Isidore Beautrelet burst out laughing:
“The inn! The inn does not exist! It’s an invention, a trick to put the police on the wrong scent, an ingenious trick, too, for it seems to have succeeded.”
“But Dr. Delattre declares—”
“Ah, that’s just it!” cried Beautrelet, in a tone of conviction. “It is just because Dr. Delattre declares that we mustn’t believe him. Why, Dr. Delattre refused to give any but the vaguest details concerning his adventure! He refused to say anything that might compromise his patient’s safety!—And suddenly he calls attention to an inn!—You may be sure that he talked about that inn because he was told to. You may be sure that the whole story which he dished up to us was dictated to him under the threat of terrible reprisals. The doctor has a wife. The doctor has a daughter. He is too fond of them to disobey people of whose formidable power he has seen proofs. And that is why he has assisted your efforts by supplying the most precise clues.”

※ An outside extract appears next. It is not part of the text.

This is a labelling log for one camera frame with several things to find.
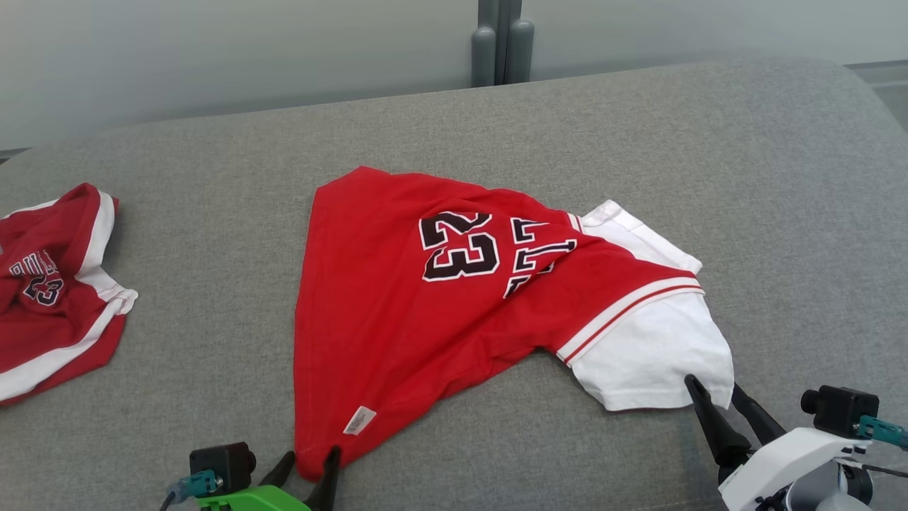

“So precise that the inn is nowhere to be found.”
“So precise that you have never ceased looking for it, in the face of all probability, and that your eyes have been turned away from the only spot where the man can be, the mysterious spot which he has not left, which he has been unable to leave ever since the moment when, wounded by Mlle. de Saint-Véran, he succeeded in dragging himself to it, like a beast to its lair.”
“But where, confound it all?—In what corner of Hades—?”
“In the ruins of the old abbey.”
“But there are no ruins left!—A few bits of wall!—A few broken columns!”